Это была снова начавшая выходить в тот год газета компартии «Карпатская правда». Я развернул ее и увидел на первой полосе фотографию ходоков. Они стояли на широкой асфальтированной ужгородской улице в своих верховинских серяках, с бесагами [31]31
Бесаг – переметная сума.
[Закрыть] и дорожными посошками. «Правда и право», – было крупно написано внизу. – «За что их сгоняют с земли?» И дальше шла статья о том, что привело четырех верховинцев из горного села Студеницы в Ужгород.
Я читал внимательно, строчку за строчкой, эту гневную, обличающую статью, подписанную хорошо знакомым мне именем: Олекса Куртинец.
«Нам скажут: право, – писал он, – мы ответим: бесправие. Право там, где правда. Нам скажут: «Вот документы, подтверждающие, что эти селяне не являются больше собственниками земли, а арендуют ее у Матлаха». Мы ответим: «Земля отнята у них обманом, под угрозой голодной смерти».

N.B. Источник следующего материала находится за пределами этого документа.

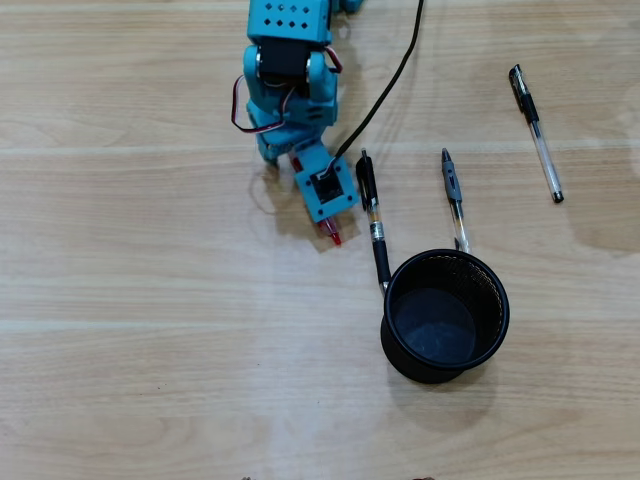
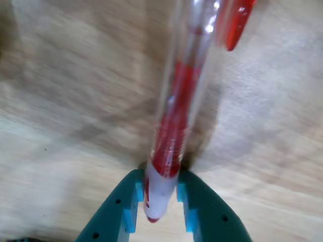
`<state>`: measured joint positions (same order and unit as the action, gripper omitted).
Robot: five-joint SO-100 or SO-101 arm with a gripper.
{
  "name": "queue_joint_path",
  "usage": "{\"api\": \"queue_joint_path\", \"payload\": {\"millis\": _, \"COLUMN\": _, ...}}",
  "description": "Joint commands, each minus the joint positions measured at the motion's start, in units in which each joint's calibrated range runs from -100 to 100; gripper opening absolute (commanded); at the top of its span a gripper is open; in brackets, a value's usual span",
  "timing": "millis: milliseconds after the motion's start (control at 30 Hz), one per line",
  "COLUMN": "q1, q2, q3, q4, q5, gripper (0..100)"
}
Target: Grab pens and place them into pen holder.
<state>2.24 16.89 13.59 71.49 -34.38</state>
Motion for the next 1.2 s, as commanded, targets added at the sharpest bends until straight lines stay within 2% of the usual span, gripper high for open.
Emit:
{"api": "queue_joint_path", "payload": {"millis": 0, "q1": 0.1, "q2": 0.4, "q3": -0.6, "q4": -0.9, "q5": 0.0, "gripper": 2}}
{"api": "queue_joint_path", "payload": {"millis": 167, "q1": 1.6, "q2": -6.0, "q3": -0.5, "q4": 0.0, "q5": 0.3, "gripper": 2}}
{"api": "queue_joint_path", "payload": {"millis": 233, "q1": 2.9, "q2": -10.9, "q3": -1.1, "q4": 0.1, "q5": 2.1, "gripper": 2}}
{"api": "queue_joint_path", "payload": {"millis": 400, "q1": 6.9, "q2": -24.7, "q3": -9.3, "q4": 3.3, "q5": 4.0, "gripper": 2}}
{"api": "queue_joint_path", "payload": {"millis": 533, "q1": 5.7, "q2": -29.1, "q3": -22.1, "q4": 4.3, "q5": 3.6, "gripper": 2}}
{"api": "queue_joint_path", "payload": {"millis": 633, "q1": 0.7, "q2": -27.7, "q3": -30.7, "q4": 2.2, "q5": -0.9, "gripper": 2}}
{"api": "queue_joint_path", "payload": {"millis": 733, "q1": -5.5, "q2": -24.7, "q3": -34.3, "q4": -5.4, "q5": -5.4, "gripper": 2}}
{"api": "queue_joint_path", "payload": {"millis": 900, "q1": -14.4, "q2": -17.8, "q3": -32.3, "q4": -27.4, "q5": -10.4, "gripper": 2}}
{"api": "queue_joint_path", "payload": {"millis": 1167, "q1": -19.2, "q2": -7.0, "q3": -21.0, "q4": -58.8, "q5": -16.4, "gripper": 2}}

«…Студеницкие селяне пришли требовать защиты, а не просить милостыни. Сегодня их четверо, завтра будет сто, а послезавтра тысячи. Нельзя молчать!»
Я медленно сложил газету и протянул ее Скрипке. Мне было жарко. Кровь прилила к лицу, и хорошо, что в наступивших сумерках люди не заметили этого.
– Чего вы добились? – спросил я после паузы.
– А это уж наше дело, – уклончиво сказал Соляк.
– Вы что, опасаетесь меня? – и собственный мой голос показался мне чужим.
– Бог тебя знает, – пожал плечами Скрипка. – Бог тебя знает, кто ты есть!
Стыд больно ожег душу. Эти люди не доверяли мне. Я повернулся и медленно пошел прочь от корчмы. «Бог тебя знает, кто ты есть!» А разве это не правда? Разве я сам знаю, кто я? Сказать, что я на их стороне, что Матлах ненавистен мне так же, как и им, что я пошел к нему работать потому же, почему и они ходят к нему внаймы… Но разве изменят что-нибудь мои слова? Ничего не изменят. Отвечать надо было не словами.